Curry dishes are still pretty new to me, so I never know what to expect. I am not very brave when it comes to spices and spicy-heat and for some reason I've always had the misconception that Indian food has to be spicy. I've learned that isn't the case. This is the perfect "beginner" Indian dish.
I made this dish mild by using plain old curry powder you find along with the other spices in the grocery store. Nothing special, but it's "safe" for a novice like myself. I also scaled back the other spices, fearing it would be too strong, but now I know to bump them up next time. The kids had no complaints and it was, just as the title states; EASY! I imagine this can also be done in the slow cooker. Just prep the spices and onion on the stove, then throw them in the slow cooker with remaining ingredients and cook on high 3-4 hours or low 6-7 hours.

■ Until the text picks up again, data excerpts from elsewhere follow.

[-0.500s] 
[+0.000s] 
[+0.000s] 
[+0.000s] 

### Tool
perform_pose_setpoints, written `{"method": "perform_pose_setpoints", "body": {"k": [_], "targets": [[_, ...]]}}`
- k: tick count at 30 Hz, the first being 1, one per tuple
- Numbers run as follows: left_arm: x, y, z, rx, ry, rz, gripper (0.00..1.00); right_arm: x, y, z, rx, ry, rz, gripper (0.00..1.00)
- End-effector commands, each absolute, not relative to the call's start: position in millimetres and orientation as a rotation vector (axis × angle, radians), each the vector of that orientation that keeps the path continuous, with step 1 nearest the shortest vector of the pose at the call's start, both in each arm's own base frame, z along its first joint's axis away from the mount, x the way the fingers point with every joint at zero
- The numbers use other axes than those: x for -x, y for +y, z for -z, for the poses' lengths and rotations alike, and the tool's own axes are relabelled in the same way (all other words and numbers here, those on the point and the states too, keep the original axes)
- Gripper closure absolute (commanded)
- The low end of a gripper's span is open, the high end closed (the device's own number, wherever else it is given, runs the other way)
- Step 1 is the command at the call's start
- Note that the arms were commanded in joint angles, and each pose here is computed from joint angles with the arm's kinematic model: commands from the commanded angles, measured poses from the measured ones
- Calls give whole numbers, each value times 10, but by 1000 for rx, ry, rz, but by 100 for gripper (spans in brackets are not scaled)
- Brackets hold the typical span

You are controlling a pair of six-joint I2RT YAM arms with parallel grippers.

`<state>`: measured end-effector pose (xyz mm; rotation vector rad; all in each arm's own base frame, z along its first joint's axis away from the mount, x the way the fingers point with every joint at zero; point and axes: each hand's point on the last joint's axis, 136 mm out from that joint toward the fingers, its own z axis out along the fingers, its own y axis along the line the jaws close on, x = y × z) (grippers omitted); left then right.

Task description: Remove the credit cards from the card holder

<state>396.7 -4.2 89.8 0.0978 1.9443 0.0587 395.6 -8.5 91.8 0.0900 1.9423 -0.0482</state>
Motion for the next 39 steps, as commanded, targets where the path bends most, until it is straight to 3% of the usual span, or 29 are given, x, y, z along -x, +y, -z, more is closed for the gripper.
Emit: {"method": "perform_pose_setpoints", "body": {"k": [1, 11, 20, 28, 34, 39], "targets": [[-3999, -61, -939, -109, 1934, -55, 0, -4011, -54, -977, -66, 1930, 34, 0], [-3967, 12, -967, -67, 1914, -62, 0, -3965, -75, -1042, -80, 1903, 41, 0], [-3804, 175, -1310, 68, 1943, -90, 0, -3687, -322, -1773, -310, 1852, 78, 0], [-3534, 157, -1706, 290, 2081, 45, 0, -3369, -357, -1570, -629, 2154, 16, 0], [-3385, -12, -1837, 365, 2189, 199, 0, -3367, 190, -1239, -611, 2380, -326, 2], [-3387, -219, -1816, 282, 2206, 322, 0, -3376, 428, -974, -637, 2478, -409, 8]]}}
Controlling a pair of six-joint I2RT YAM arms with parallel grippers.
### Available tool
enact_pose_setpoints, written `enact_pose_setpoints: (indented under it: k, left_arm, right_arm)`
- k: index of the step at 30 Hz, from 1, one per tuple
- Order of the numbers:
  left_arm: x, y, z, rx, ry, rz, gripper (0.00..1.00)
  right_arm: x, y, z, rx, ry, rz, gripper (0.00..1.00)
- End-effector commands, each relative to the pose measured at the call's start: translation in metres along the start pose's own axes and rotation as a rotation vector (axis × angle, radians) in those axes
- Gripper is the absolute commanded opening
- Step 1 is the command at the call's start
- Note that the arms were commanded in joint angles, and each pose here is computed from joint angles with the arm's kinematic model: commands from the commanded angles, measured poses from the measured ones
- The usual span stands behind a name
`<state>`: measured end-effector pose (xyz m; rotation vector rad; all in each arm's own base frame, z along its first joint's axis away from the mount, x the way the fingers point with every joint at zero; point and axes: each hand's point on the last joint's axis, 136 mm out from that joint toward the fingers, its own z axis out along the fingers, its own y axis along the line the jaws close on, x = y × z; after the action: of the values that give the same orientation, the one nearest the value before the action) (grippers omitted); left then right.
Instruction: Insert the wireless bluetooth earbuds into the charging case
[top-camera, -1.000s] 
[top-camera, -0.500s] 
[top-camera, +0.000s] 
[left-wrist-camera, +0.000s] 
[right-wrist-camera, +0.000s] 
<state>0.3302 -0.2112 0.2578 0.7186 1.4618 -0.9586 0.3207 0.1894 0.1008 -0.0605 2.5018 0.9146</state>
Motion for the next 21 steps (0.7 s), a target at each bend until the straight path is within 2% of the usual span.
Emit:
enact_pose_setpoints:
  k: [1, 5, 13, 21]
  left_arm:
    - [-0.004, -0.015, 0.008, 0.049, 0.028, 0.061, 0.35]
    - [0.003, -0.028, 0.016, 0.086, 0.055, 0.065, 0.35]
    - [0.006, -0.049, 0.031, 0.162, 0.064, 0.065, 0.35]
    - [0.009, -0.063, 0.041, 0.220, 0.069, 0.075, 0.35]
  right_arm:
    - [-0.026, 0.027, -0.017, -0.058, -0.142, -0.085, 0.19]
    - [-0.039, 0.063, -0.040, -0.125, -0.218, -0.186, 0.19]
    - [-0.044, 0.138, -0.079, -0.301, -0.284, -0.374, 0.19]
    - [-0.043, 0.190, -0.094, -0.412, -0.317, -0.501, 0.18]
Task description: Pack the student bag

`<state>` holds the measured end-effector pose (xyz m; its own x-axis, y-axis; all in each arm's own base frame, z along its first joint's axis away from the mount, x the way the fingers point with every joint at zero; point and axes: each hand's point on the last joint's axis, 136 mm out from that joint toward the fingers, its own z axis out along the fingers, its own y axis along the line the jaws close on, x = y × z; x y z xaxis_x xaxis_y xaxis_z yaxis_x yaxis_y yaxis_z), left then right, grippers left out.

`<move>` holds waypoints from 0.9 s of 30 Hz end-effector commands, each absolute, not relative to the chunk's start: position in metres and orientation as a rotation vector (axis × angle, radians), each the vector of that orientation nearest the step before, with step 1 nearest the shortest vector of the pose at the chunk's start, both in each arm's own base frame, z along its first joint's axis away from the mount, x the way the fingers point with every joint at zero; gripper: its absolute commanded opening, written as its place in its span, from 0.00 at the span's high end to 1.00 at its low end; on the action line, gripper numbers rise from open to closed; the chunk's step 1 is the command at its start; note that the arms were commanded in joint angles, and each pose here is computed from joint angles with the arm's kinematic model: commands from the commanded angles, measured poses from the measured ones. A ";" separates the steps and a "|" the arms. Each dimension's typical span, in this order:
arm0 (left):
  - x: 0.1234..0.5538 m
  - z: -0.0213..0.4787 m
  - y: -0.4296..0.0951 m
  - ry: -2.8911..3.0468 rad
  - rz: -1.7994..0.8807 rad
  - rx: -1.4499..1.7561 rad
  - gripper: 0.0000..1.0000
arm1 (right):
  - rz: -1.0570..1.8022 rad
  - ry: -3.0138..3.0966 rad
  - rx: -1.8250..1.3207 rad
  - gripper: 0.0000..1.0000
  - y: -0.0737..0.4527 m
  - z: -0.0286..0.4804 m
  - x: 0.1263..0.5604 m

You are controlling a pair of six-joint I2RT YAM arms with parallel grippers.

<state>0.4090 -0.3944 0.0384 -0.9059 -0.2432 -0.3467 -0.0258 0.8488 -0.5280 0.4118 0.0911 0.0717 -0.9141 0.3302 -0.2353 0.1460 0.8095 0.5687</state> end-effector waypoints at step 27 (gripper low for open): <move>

EASY CHICKEN CURRY           4-6 servings
Adapted from A Nutritionist Eats

3 Tbsp. canola oil
1 1/2 tsp. each ground corriander & curry powder of choice
2 tsp. garam masala
1 1/2 medium onions, chopped
4 cloves garlic, minced
1 Tbsp. jarred minced ginger
1 C. tomato sauce (I ended up using more to make it "saucier")
1 tsp. tumeric
1 lb. chicken breast (about 3 large)

Heat oil in large heavy bottom pot or dutch oven. Add corriander, curry and garam masala. Stir until fragrant, about 1-2 minutes. Add onions, garlic and ginger to spice mixture and cook for about 5 minutes, stirring occasionally. Add tomato sauce and tumeric. Cook for about 3 minutes. Cut chicken into 1" cubes and season with salt. Add to pot. Bring to a boil, cover and simmer for at least 15 minutes or up to 1 hour (I went with 1 hour). Stir occasionally. Lid can be removed to help sauce thicken if needed. Serve with rice or naan if desired.